Saved entries:
________________________________________
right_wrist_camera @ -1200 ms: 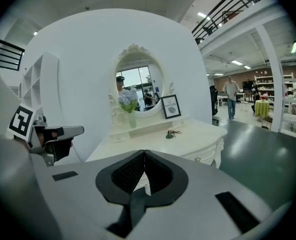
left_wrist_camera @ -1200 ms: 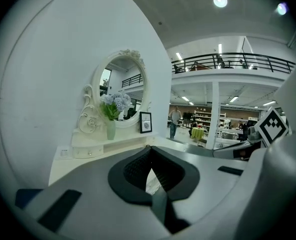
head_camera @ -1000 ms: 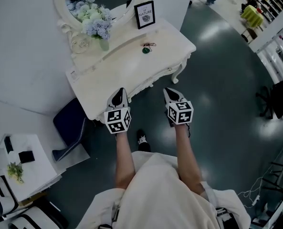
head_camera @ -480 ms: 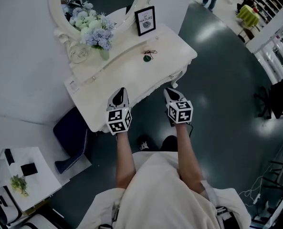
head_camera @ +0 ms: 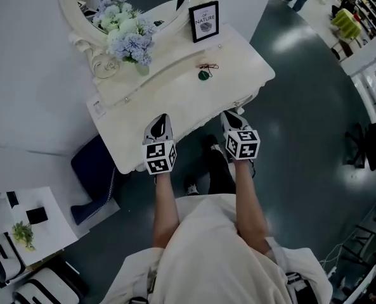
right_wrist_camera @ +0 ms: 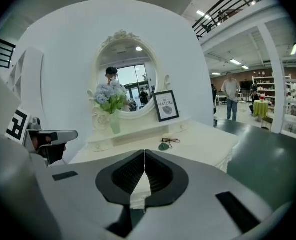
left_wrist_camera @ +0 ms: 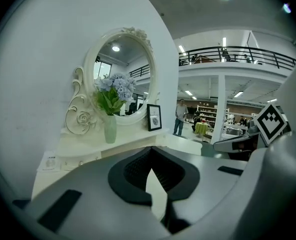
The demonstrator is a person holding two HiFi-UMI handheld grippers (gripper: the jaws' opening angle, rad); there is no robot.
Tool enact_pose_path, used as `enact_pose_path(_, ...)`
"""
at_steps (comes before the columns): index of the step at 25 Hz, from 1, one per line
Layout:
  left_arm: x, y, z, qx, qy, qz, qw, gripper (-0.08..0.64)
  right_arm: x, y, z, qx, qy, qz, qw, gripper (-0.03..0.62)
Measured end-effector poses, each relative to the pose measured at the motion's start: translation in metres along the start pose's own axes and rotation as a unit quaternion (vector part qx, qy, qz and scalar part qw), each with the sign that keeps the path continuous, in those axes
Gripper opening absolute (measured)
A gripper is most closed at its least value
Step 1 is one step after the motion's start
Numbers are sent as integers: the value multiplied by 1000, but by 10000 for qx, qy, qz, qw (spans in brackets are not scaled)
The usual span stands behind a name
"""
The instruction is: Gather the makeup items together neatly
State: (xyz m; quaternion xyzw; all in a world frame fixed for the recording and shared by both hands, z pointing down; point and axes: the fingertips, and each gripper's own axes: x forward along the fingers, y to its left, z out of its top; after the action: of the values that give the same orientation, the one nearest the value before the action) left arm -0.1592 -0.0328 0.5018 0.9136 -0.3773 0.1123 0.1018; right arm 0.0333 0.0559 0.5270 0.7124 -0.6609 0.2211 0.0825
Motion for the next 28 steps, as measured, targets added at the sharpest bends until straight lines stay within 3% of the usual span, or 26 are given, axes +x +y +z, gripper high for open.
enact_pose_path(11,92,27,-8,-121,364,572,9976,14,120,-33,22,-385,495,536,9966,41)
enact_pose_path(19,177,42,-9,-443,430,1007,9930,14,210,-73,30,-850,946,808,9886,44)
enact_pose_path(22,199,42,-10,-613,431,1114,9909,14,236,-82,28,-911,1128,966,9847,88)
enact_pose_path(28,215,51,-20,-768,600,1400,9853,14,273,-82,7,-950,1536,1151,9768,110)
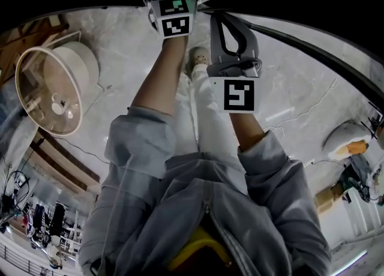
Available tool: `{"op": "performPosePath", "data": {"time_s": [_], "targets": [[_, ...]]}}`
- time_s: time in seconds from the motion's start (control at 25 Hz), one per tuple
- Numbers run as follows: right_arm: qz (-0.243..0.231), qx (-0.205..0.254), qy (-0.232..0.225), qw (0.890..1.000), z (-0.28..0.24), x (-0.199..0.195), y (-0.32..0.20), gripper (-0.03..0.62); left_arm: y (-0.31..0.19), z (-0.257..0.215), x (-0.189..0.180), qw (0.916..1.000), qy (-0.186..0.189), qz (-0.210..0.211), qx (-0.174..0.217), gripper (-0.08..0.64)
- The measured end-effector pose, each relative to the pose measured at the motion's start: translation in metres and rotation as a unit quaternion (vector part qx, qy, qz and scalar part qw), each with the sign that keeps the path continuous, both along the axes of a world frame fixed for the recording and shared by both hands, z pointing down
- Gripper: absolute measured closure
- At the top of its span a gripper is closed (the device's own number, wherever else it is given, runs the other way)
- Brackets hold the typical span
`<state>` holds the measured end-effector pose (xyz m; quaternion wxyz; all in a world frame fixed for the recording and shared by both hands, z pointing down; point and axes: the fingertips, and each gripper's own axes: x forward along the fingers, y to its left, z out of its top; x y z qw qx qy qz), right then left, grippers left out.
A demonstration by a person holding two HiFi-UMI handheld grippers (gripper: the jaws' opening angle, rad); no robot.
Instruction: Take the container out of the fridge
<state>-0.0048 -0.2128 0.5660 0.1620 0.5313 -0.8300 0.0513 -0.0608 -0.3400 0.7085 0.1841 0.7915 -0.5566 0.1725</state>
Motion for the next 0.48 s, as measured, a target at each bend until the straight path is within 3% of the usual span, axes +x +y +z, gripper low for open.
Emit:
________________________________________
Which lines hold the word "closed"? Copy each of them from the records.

COMPLETED EXERCISE:
A gripper is most closed at its least value
- At the top of its span a gripper is closed (the device's own number, wherever else it is given, runs the other way)

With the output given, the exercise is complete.